### Aim of the task
Say how many lines below contain the word "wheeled". The number is the entire reply.

### Dataset excerpts
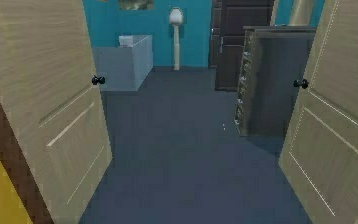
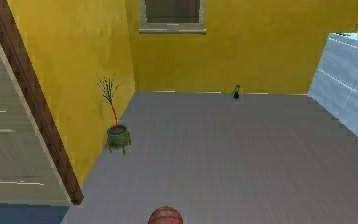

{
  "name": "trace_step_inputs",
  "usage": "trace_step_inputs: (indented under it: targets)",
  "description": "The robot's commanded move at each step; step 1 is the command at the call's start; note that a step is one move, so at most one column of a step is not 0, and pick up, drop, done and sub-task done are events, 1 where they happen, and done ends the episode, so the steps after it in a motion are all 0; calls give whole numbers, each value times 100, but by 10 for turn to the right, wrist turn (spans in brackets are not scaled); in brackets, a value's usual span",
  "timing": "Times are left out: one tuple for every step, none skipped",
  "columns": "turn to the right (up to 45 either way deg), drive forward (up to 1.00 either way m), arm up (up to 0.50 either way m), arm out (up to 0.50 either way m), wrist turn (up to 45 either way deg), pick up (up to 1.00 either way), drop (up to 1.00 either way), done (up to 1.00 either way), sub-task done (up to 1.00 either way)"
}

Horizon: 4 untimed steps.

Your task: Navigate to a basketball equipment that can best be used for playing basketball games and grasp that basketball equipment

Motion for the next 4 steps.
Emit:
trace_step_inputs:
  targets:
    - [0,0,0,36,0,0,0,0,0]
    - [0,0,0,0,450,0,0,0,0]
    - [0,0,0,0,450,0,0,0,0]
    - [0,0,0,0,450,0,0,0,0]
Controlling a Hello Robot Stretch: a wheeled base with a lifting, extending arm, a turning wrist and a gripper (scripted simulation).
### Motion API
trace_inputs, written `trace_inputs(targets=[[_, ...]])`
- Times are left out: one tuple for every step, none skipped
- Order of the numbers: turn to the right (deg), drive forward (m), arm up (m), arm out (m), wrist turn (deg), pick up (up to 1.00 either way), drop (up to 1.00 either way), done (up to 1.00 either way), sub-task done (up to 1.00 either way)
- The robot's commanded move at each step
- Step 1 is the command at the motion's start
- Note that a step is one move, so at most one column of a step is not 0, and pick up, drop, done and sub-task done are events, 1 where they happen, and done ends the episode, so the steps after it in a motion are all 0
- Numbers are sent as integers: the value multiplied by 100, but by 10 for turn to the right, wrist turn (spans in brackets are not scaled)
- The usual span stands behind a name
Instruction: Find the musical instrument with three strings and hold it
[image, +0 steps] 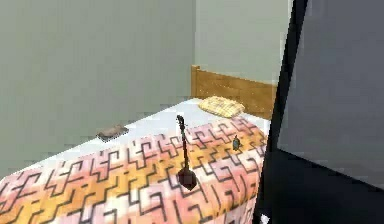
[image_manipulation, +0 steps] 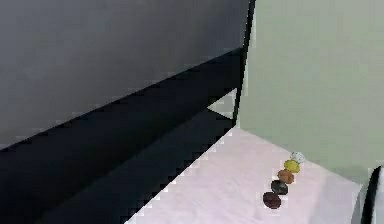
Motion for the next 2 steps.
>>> trace_inputs(targets=[[450,0,0,0,0,0,0,0,0],[0,45,0,0,0,0,0,0,0]])
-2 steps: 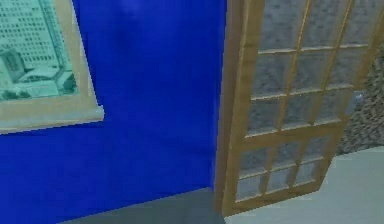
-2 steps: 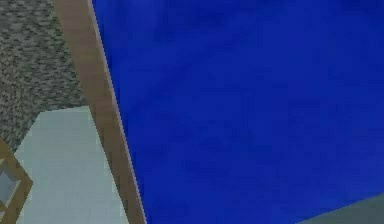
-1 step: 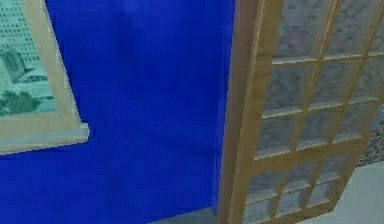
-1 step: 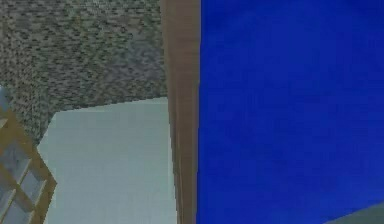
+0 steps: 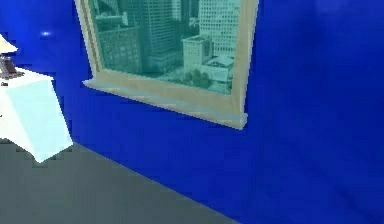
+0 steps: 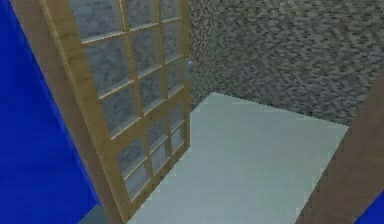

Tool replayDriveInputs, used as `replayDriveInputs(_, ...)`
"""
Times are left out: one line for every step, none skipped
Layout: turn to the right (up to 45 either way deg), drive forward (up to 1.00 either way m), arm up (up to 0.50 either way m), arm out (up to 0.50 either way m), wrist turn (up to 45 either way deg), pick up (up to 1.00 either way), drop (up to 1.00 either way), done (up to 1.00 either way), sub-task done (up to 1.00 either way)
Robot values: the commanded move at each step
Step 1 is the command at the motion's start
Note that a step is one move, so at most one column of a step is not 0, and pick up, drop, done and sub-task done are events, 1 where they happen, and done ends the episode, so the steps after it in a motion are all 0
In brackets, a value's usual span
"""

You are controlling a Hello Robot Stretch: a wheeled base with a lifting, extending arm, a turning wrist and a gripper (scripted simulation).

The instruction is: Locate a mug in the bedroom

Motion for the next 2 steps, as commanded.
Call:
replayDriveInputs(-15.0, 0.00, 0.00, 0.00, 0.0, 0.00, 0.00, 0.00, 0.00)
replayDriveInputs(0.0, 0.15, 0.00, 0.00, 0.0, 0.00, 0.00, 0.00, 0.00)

### The completed task
2